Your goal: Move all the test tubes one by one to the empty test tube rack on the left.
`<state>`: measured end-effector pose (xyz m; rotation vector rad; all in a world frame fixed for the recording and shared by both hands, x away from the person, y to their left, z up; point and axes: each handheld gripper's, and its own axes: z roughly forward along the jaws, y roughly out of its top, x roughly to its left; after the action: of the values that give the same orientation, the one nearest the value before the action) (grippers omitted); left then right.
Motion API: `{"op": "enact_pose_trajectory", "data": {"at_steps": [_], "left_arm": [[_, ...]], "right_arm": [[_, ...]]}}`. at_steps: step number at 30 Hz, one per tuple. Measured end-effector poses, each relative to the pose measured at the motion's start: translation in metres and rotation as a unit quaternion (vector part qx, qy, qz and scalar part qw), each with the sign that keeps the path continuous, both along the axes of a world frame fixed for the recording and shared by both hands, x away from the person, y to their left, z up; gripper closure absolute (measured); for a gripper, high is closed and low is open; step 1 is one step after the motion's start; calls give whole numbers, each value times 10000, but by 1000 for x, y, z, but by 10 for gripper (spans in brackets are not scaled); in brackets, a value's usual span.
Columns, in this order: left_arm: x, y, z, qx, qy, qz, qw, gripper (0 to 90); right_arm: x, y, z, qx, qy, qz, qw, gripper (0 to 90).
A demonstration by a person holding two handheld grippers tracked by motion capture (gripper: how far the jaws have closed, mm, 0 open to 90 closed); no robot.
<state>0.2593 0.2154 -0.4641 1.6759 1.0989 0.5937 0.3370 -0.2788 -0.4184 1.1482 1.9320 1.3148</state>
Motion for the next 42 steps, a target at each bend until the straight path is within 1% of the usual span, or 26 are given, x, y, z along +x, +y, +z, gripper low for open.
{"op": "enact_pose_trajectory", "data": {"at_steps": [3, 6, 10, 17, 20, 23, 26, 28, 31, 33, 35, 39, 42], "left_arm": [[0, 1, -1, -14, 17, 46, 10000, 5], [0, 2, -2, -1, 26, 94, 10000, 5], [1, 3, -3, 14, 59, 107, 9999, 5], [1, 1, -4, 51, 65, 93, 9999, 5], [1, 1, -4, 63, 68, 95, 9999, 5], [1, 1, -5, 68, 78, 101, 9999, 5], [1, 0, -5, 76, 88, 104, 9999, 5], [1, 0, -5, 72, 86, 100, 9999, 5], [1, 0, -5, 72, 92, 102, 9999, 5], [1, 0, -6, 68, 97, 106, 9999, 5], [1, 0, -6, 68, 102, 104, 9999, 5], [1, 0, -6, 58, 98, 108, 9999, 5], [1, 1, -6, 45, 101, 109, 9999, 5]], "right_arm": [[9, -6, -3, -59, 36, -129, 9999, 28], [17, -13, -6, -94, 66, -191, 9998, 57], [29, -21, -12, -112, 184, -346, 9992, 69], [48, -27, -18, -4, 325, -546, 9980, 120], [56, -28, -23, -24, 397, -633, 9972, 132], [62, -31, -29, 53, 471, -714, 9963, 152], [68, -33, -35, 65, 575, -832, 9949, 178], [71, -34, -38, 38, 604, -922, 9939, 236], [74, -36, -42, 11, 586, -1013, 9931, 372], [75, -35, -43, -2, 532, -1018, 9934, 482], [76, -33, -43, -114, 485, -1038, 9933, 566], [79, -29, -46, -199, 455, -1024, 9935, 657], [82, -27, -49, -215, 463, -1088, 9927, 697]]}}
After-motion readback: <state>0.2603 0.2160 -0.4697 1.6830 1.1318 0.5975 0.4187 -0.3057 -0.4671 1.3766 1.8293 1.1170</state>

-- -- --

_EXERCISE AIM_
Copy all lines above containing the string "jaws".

_EXERCISE OUTPUT_
`<state>`: measured end-effector pose (xyz m; rotation vector rad; all in a world frame fixed for the recording and shared by both hands, x away from the person, y to their left, z up; point and axes: each handheld gripper's, and its own axes: z roughly forward along the jaws, y roughly out of its top, x roughly to its left; after the action: of the values that give the same orientation, the one nearest the value before the action) (grippers omitted); left then right.
A demonstration by a person holding two handheld grippers tracked by motion capture (gripper: how far the jaws have closed, mm, 0 open to 90 closed); no robot.

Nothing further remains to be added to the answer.